● **DATA BELOW**
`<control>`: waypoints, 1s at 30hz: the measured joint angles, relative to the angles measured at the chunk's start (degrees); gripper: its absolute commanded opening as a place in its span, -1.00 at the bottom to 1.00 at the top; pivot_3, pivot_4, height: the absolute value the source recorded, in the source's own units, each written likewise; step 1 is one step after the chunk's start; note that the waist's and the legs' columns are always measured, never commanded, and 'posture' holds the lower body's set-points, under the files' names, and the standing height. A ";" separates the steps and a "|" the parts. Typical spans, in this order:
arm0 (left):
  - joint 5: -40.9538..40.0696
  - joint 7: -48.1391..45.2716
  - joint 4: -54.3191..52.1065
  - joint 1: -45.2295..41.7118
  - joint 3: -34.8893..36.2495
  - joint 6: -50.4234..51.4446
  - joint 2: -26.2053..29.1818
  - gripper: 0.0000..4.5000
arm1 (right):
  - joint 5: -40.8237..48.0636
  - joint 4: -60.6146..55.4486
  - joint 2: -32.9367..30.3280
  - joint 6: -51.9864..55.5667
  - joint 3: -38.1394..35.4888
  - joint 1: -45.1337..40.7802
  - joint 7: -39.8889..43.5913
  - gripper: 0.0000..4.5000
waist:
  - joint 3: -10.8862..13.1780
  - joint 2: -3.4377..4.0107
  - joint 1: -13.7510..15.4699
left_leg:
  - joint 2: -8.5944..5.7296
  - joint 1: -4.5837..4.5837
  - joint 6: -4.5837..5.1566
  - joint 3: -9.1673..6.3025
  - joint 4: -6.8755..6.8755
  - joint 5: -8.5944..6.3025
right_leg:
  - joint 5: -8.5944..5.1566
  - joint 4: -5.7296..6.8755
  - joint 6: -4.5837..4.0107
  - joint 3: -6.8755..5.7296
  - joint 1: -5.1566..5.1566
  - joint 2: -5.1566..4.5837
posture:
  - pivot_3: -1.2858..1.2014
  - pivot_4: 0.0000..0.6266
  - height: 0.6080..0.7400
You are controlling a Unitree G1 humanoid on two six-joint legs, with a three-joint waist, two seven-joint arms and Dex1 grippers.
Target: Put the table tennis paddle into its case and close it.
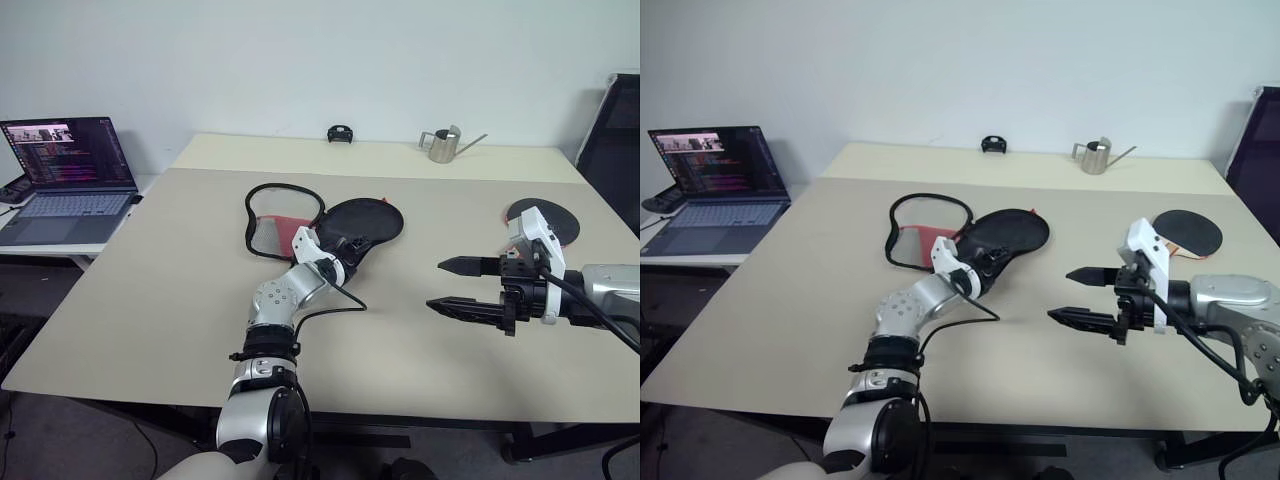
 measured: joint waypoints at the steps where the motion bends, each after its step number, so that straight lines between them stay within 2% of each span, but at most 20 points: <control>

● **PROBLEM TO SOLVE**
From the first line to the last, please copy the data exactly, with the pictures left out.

● **PROBLEM SOLUTION**
`<control>`: waypoints, 1s at 30hz: the measured joint angles, relative to the angles measured at the chunk's start (degrees); gripper: its absolute commanded opening as a place in its span, -1.00 at the bottom to 1.00 at the top; pivot_3, pivot_4, height: the absolute value the source recorded, in the source's own units, each written likewise; step 1 is one step after the chunk's start; note that the waist's and the legs' columns are always measured, never commanded, and 'posture' holds the lower body's set-points, under the files' names, and the standing height. A ";" separates the steps and a "|" the parts. Typical spans, in this order:
arm0 (left):
  - joint 5: -40.9538..40.0696
  - joint 7: -48.1391..45.2716
  - joint 4: -54.3191..52.1065
  - joint 1: -45.2295..41.7118
  - joint 3: -34.8893..36.2495
  - joint 6: -50.4234..51.4446
  - joint 2: -26.2053..29.1818
  - gripper: 0.0000..4.5000
arm1 (right):
  - joint 5: -40.8237..48.0636
  - joint 4: -60.6146..55.4486
  - joint 2: -32.9367..30.3280
  - joint 6: -51.9864..55.5667
  - joint 3: -38.1394..35.4888
  - joint 1: -45.1337..40.7802
  - joint 7: -39.8889..43.5913
  - gripper: 0.0000..4.5000
waist:
  - joint 3: -10.8862..13.1780
  - joint 2: -3.4377..4.0107
  - joint 1: -13.7510..15.4699
left_leg:
  - joint 2: -8.5944..5.7296
  - joint 1: -4.5837..4.5837
  - joint 6: -4.5837..5.1566
  - joint 3: -9.1673..6.3025
  - joint 4: -6.8755..6.8755
  - joint 5: -8.5944..6.3025
right_leg:
  - joint 5: -8.5944..5.1566
  - joint 4: -5.7296..6.8755
  - joint 6: -4.5837..4.0107
  - joint 3: -6.8755..5.7296
  - joint 1: -5.1566..5.1566
  - joint 2: -5.1566..4.5837
posture:
  - pivot_3: -1.2858..1.2014
  - pivot_4: 0.0000..0.6266
  - height: 0.6080..0.7400
You are controlling a Unitree G1 humanoid on two six-joint legs, with a three-joint waist, two seven-joint arms and Dex1 grippers.
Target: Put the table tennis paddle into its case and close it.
 measured: joint waypoints at the steps where the motion bends, each after its step number, so that straight lines between them stay within 2% of each span, but at most 20 points: <control>

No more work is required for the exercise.